The goal is to estimated the size \(y_i\) given the age \(x_i\).
The model is the following:
\[Y_i = \alpha - \beta \gamma^{x_i} + \epsilon_i, i = 1\ldots,n\]
where \(\alpha,\beta>0, 0 \leq \gamma \leq 1\), and the noise \(\epsilon_i\) are iid with \(\mathcal{N}(0,\sigma^2)\)
The interpretation is the following:
\(\alpha\) is the size of a fully grown adult (\(x \rightarrow \infty\))
\(\alpha-\beta\) is the dugong’s size at birth
\(\gamma\) is the growth rate (with an initial steep growth, and ending with almost linear growth)
The priors will be:
flat for \(\alpha\) and \(\beta\)
uniform from \(.01\) to \(100\) for \(sigma\)

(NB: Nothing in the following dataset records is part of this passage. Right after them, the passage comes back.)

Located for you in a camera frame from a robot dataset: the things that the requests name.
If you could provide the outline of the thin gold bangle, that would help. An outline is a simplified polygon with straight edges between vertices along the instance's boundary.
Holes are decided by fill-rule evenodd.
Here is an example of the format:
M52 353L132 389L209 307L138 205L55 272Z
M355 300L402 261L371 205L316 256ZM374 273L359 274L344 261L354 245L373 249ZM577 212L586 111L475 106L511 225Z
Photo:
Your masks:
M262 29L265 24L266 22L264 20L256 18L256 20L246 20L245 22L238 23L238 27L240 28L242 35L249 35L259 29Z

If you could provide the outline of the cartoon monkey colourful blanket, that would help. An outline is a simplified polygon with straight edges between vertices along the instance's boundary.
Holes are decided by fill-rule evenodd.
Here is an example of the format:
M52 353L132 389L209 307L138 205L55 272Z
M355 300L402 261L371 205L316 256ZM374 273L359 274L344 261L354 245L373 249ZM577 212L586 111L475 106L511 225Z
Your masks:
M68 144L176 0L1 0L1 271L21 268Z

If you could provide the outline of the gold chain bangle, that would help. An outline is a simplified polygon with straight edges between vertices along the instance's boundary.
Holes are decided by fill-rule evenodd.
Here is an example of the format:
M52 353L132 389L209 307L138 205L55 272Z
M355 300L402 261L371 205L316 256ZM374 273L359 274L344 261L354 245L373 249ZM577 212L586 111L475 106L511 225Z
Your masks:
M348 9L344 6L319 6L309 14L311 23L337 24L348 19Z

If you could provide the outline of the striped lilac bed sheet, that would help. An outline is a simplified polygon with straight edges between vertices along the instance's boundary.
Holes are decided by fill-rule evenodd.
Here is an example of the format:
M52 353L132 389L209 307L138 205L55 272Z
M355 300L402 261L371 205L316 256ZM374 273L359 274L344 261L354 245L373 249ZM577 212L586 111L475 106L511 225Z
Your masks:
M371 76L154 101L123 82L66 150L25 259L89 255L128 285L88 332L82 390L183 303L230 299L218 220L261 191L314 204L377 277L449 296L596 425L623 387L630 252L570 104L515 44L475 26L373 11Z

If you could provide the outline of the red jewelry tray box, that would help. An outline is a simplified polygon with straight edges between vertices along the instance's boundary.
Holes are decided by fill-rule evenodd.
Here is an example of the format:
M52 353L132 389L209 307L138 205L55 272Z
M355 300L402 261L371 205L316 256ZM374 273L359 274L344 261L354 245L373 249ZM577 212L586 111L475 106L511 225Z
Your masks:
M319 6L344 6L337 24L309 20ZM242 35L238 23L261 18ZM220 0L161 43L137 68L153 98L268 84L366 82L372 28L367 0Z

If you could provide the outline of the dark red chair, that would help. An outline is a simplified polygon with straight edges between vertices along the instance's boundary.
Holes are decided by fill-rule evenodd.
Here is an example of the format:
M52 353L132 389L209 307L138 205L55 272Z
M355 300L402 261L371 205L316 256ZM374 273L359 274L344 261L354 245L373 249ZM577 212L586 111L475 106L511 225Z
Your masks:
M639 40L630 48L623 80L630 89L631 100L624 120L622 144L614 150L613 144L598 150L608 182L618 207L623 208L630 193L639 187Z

uniform from \(.5\) to \(1\) for \(\gamma\) (not easy to estimate)
modelString = "
model {
for( i in 1:N ) {
y[i] ~ dnorm(mu[i], tau)
mu[i] <- alpha - beta * pow(gamma, x[i])
}
alpha ~ dflat()
beta ~ dflat()
gamma ~ dunif(0.5, 1.0)
sigma ~ dunif(0.01, 100)
tau <- 1/(sigma*sigma)
}
"
x = c( 1.0, 1.5, 1.5, 1.5, 2.5, 4.0, 5.0, 5.0, 7.0,
8.0, 8.5, 9.0, 9.5, 9.5, 10.0, 12.0, 12.0, 13.0,
13.0, 14.5, 15.5, 15.5, 16.5, 17.0, 22.5, 29.0, 31.5)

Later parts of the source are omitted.